The Council of UC Faculty Associations’ board has just signed on to a proposal to provide paid family leave to all who work at the University of California. Most working residents of California have access to financial support for pregnancy, bonding with a new child, and caring for a sick family member. The governor is poised to further improve those programs.

University of California workers do not have this access. Staff employees are required to use accrued sick leave to stay home even just after giving birth, and although biological mothers on the faculty have six weeks of paid leave after birth, all other faculty parents are only eligible for teaching relief, and that must be individually negotiated with their Chairs.

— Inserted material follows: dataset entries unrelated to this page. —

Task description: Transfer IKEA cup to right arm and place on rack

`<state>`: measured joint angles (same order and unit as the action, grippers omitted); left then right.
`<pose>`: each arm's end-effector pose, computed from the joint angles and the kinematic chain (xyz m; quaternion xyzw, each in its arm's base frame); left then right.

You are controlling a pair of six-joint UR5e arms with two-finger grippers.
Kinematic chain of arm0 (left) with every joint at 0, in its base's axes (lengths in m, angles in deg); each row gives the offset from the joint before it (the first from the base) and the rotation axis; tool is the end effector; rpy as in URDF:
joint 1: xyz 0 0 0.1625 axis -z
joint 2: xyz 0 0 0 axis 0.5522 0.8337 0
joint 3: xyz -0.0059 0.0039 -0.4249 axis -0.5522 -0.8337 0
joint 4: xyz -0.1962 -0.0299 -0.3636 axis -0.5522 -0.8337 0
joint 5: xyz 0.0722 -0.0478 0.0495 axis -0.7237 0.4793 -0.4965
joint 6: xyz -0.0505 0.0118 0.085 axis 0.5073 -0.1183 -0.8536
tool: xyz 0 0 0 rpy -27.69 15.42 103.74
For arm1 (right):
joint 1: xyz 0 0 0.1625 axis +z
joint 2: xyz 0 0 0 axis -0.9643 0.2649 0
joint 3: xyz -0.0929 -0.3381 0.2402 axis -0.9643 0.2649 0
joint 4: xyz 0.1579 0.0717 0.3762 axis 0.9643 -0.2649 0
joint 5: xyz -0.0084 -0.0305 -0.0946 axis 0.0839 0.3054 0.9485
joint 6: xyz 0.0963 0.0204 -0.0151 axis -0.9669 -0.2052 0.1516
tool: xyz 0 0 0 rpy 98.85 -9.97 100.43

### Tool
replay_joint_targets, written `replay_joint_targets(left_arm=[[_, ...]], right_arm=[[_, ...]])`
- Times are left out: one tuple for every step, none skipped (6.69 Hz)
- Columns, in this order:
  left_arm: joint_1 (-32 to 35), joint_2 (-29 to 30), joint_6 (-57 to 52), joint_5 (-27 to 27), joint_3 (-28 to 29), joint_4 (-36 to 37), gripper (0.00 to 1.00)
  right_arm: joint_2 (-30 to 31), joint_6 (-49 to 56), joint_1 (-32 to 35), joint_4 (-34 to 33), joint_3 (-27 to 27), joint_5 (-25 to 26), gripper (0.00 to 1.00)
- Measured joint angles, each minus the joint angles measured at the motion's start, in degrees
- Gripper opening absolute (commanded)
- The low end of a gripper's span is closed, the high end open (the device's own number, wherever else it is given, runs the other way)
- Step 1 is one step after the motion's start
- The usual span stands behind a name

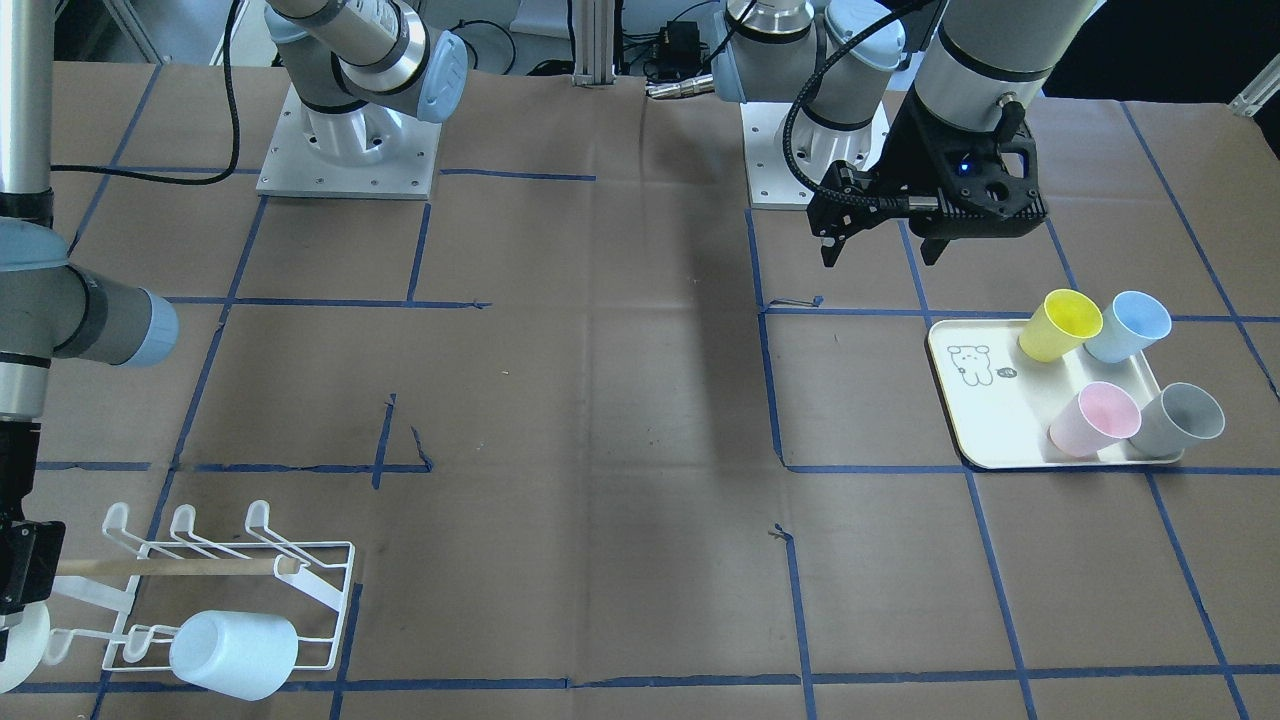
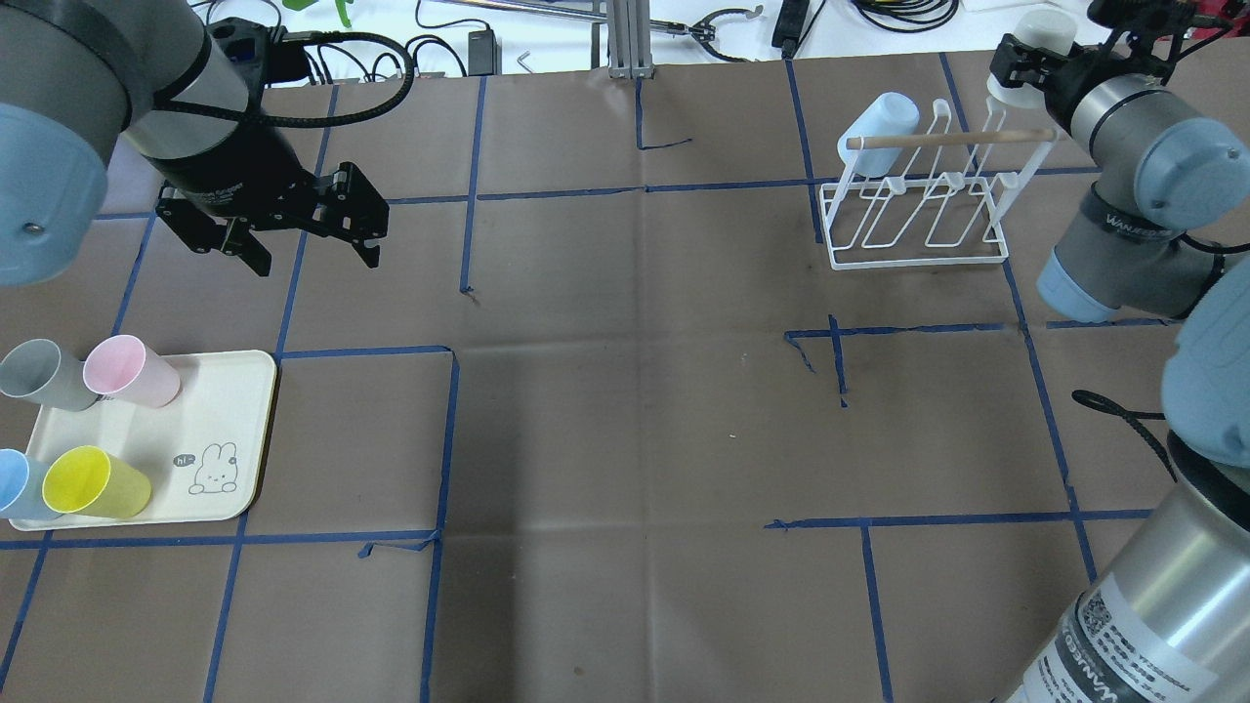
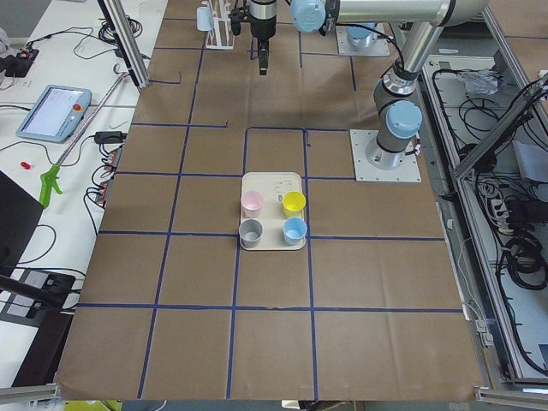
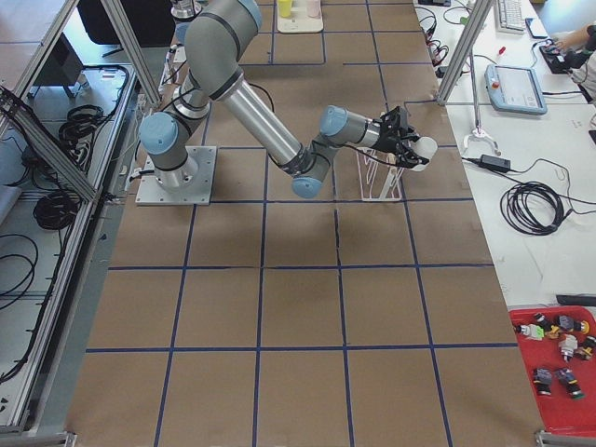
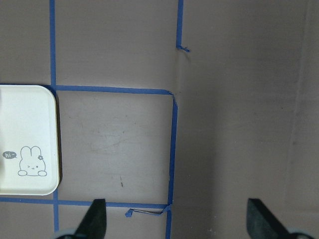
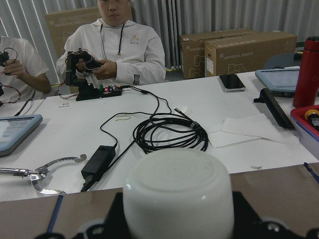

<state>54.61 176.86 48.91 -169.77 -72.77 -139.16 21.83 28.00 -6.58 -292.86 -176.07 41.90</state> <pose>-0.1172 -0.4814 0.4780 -0.0218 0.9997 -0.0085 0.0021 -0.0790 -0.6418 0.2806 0.0531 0.8251 -0.5619 0.0273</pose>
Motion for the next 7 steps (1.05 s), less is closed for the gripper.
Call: replay_joint_targets(left_arm=[[0.02, 0.07, 0.23, 0.05, 0.07, 0.35, 1.0], [0.05, 0.12, 0.34, 0.27, 0.2, 1.16, 1.0], [0.09, 0.23, 0.36, 0.44, 0.22, 2.14, 1.0], [0.08, 0.69, 0.36, 0.39, 0.56, 2.54, 1.0], [0.08, 1.84, 0.35, 0.17, 1.55, 2.59, 1.0], [0.09, 3.12, 0.35, -0.04, 2.9, 2.42, 1.0], [0.11, 3.97, 0.35, -0.15, 4.0, 2.11, 1.0]], right_arm=[[-0.66, -0.17, 0.39, -0.42, 0.15, -0.02, 0.39], [-1.25, -0.18, 0.58, -0.6, 0.11, -0.04, 0.98], [-1.5, -0.03, 0.63, -0.62, 0.0, 0.08, 1.0], [-1.5, 0.04, 0.66, -0.5, -0.33, 0.31, 1.0], [-1.42, 0.13, 0.67, -0.32, -0.85, 0.49, 1.0], [-1.22, 0.13, 0.67, -0.13, -1.09, 0.56, 1.0], [-0.75, 0.02, 0.67, 0.29, -1.03, 0.49, 1.0]])
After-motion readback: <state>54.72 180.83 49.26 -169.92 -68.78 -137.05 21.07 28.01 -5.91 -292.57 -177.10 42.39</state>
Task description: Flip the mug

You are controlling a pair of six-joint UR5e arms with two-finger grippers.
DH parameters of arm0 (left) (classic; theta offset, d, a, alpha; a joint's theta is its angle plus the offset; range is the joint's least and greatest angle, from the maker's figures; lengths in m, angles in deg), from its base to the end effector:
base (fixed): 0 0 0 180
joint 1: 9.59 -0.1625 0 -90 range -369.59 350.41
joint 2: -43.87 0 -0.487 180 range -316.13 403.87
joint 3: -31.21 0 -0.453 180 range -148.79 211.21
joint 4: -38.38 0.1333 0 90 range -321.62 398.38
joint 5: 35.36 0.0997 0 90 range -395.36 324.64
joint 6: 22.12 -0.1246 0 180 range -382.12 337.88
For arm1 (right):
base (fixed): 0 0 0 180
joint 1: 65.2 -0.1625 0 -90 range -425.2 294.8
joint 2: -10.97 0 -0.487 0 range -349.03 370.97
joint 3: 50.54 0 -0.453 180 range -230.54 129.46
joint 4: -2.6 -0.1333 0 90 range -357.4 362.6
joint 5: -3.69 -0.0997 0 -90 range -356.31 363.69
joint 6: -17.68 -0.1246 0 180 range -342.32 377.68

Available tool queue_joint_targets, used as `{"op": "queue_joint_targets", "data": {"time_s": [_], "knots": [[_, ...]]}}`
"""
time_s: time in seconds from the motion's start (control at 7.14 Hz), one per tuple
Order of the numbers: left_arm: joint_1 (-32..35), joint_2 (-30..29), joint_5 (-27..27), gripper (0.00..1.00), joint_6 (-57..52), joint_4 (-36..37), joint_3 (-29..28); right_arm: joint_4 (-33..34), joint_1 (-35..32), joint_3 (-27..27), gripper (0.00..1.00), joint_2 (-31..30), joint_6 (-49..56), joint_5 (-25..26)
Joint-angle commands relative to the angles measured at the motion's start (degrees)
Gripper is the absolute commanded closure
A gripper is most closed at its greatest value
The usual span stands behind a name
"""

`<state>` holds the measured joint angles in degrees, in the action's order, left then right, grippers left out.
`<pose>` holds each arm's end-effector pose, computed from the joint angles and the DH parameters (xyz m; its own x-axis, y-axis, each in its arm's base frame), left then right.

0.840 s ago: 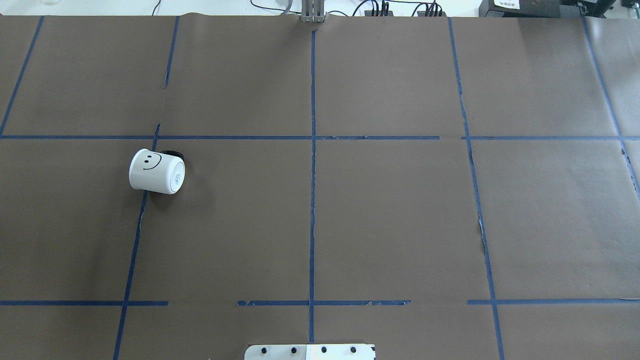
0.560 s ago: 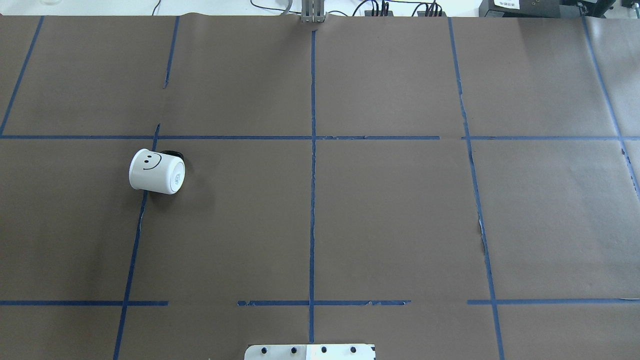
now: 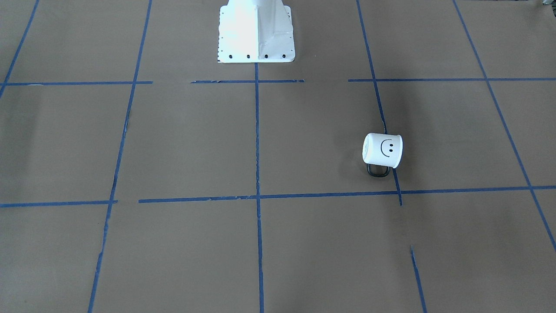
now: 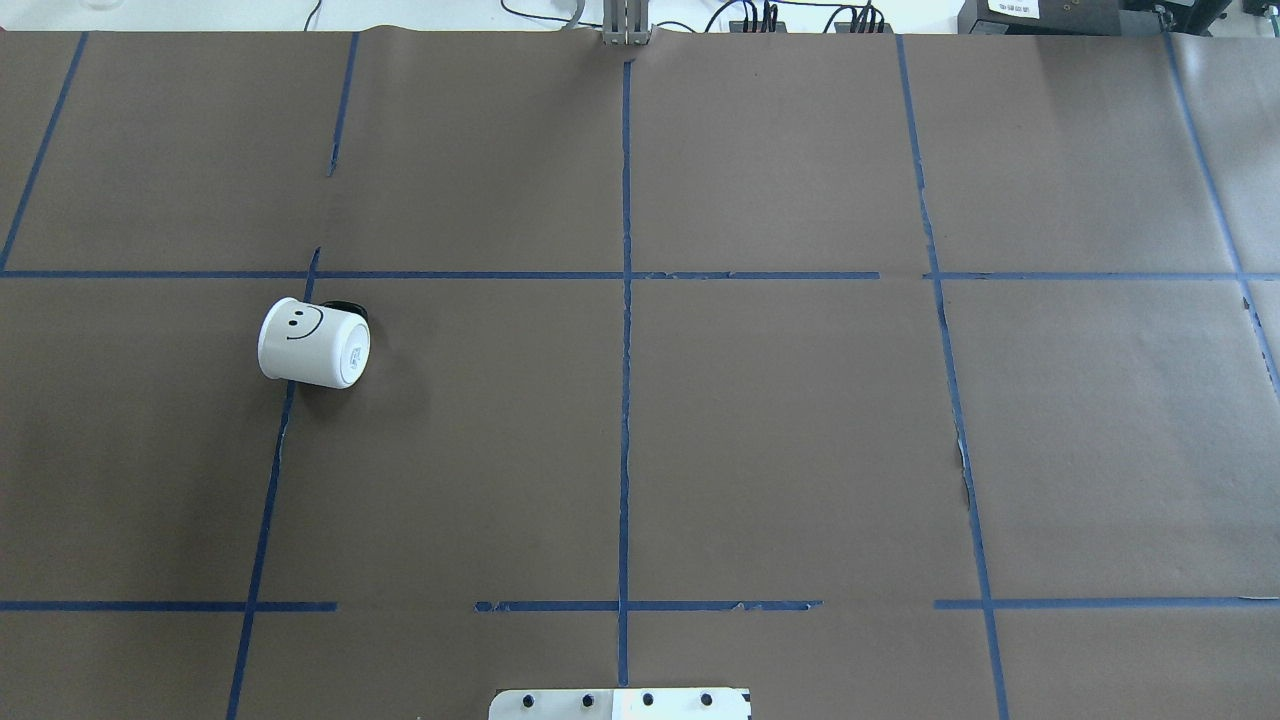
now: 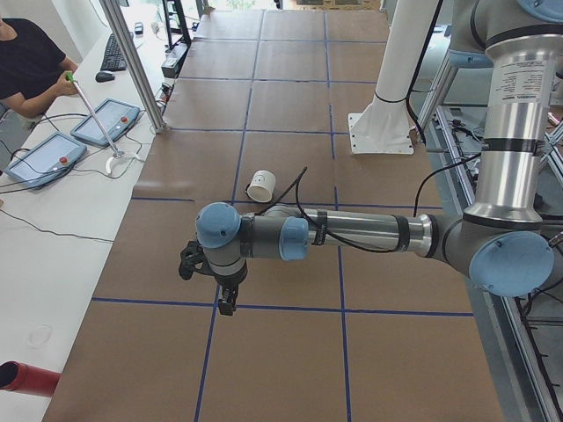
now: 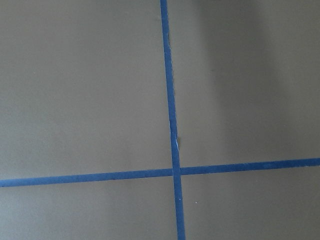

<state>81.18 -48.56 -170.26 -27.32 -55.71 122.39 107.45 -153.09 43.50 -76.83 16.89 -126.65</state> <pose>-0.0532 -0.5827 0.6946 0.7078 0.1745 -0.6845 -0.0510 0.9791 0.1968 0.0322 -0.5549 0.7087 0.7657 0.0824 0.6379 0.0258 0.9870 -0.1585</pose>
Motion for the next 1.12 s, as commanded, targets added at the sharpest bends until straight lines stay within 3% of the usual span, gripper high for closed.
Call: {"op": "queue_joint_targets", "data": {"time_s": [0.0,0.28,0.56,0.98], "knots": [[-4.35,-0.21,-0.10,0.00,10.15,-12.09,-0.48,0.00,0.00,0.00,0.00,0.00,0.00,0.00],[-11.65,-0.38,-0.10,0.00,25.95,-27.64,-2.32,0.00,0.00,0.00,0.00,0.00,0.00,0.00],[-15.96,-2.39,-3.95,0.00,39.77,-41.90,-6.61,0.00,0.00,0.00,0.00,0.00,0.00,0.00],[-19.49,-3.01,-4.06,0.00,44.31,-53.18,-8.56,0.00,0.00,0.00,0.00,0.00,0.00,0.00]]}}
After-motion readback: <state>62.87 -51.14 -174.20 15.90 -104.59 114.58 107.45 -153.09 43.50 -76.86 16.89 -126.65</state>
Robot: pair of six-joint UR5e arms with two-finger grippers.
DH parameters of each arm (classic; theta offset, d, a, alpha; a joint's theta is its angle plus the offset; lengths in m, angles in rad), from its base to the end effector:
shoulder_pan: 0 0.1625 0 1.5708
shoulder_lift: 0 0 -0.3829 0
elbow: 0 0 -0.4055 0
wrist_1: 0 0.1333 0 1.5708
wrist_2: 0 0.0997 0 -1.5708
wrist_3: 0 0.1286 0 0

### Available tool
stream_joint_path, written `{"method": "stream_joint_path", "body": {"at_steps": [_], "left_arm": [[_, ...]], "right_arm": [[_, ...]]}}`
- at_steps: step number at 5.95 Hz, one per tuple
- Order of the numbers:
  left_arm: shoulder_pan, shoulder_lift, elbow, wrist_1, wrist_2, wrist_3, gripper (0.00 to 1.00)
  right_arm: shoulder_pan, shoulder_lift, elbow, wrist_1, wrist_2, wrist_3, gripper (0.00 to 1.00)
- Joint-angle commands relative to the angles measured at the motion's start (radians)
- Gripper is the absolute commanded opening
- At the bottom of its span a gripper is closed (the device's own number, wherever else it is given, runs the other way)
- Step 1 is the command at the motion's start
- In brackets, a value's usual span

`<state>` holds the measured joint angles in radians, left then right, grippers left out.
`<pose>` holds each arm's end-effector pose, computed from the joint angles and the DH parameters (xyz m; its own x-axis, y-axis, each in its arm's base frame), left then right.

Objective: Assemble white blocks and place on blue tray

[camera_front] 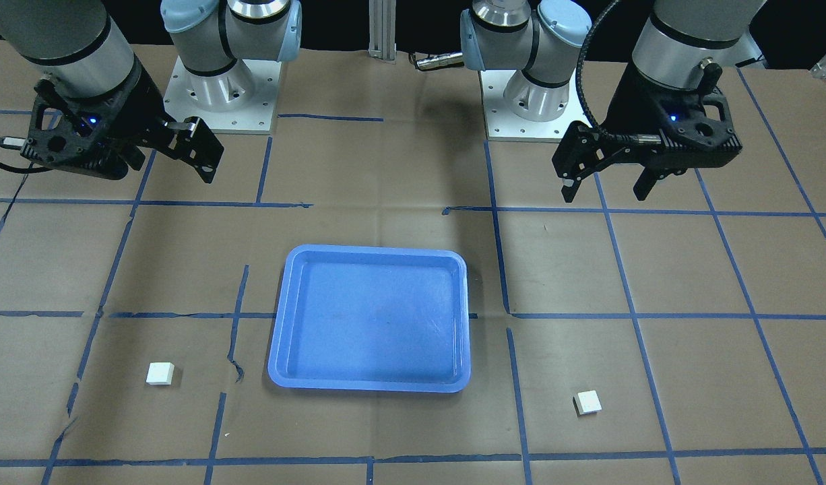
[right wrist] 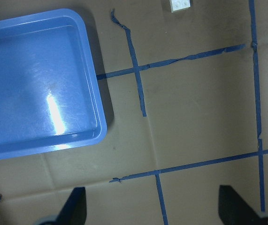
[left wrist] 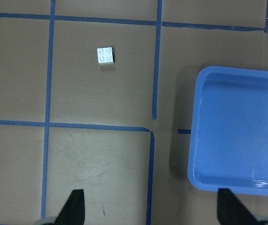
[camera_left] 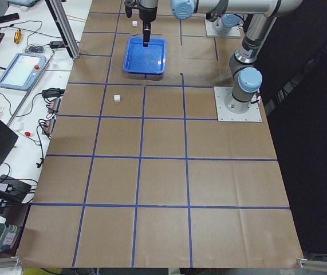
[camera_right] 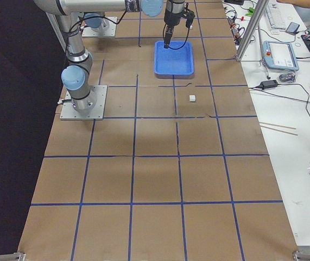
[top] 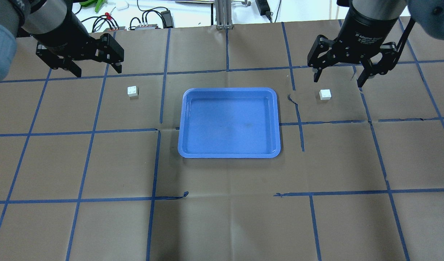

Who pays for the work of caring for those who cannot care for themselves is a pressing social justice issue that goes well beyond the University of California. Apart from the raw question of what kind of world we are making, family leave policy also raises obvious equity issues relating to gender and family form. The University of California should be a leader in this context; instead we are far behind. This proposal is the beginning of a significant push to rectify that situation.

The committee working on the proposal is also looking for testimonials about UC employees’ experiences with dealing with a new child or a sick family leave under the current system. If you or someone else you know would like to contribute an account, it can be shared (anonymously or for attribution) here:  https://bit.ly/2Bd0Li4

It is high time the University of California offered paid family leave that is at least equivalent to the California Paid Family Leave program.